What this task involves | Find the lines of data that contain the string "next", then list them.

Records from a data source
::::

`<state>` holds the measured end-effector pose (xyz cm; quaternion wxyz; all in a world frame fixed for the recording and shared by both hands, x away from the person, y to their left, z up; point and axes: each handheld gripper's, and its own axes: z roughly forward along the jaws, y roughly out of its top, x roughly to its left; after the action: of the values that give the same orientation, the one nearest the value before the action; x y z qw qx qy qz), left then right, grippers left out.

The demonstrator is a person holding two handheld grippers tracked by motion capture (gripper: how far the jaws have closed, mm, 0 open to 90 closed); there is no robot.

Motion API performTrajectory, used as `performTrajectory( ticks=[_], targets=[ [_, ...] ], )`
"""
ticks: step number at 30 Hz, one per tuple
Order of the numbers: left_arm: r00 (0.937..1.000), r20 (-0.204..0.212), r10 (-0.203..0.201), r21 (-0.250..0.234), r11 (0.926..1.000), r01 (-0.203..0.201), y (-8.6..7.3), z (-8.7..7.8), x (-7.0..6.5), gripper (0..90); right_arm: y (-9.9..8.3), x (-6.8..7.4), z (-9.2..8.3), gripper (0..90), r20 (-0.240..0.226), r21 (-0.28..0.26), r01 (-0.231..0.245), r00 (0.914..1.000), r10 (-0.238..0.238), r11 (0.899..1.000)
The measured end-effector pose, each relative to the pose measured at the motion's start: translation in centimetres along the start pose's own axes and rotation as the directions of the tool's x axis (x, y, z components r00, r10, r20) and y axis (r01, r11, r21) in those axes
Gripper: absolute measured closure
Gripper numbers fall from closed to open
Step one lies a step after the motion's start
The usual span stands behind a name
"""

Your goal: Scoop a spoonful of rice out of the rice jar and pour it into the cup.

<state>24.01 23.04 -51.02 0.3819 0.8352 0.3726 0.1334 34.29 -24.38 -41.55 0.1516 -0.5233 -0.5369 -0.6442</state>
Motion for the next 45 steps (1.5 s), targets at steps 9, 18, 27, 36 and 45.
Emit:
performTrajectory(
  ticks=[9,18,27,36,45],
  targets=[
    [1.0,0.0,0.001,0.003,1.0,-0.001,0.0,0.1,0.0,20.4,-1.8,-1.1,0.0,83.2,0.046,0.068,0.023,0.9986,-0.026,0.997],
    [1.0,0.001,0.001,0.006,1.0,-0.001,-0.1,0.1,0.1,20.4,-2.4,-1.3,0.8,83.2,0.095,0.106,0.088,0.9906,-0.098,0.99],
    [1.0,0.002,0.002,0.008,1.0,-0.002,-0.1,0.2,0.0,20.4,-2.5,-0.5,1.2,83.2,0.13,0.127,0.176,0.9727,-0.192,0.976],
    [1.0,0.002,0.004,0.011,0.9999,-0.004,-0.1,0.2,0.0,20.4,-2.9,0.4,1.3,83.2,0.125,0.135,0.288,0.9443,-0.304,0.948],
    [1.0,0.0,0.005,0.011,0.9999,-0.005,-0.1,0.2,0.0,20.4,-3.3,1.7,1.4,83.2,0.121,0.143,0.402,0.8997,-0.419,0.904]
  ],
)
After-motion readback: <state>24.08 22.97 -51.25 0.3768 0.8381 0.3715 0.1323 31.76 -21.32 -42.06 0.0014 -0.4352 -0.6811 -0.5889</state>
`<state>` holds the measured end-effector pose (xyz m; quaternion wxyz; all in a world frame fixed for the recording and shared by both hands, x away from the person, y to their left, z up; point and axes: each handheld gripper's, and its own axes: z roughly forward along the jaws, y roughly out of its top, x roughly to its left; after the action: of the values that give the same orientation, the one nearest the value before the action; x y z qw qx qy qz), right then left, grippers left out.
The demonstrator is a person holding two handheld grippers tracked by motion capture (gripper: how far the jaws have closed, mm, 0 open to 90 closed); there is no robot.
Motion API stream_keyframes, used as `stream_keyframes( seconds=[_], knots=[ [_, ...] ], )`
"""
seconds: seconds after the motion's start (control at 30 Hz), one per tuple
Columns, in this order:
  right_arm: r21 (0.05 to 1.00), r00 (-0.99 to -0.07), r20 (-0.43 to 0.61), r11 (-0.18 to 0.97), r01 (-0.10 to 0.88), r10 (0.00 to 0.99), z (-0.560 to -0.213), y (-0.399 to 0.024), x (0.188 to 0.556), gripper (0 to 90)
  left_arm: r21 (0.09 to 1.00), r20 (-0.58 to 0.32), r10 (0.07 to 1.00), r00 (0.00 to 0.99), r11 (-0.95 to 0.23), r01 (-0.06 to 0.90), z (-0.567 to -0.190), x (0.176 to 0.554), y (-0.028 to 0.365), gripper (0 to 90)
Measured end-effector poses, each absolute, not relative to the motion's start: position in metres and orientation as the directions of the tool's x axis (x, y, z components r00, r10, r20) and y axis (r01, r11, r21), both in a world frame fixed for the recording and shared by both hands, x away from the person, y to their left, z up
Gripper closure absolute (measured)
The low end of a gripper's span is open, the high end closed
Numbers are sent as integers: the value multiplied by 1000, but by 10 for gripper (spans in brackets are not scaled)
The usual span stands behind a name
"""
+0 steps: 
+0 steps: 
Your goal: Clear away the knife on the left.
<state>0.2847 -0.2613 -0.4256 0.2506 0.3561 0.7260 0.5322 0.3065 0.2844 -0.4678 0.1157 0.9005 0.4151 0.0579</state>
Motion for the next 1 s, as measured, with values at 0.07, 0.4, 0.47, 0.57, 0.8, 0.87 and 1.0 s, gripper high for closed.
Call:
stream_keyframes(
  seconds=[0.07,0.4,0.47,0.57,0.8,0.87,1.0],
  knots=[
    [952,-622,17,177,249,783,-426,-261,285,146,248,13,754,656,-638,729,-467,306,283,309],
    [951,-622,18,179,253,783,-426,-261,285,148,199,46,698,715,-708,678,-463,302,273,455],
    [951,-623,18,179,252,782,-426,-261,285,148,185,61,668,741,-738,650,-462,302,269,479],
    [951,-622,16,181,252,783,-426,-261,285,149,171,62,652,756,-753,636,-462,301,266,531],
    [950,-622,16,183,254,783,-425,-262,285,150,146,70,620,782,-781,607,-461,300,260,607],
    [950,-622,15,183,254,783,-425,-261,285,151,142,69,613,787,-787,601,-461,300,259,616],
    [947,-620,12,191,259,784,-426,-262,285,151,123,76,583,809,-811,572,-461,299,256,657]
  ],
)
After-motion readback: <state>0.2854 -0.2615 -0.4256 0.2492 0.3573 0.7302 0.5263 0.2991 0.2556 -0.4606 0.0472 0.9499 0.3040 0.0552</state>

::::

Result of this task |
Motion for the next 45 steps (1.5 s), targets at steps 9, 18, 27, 36 and 45.
Motion for the next 1 s, as measured, with values at 0.07, 0.4, 0.47, 0.57, 0.8, 0.87 and 1.0 s, gripper high for closed.

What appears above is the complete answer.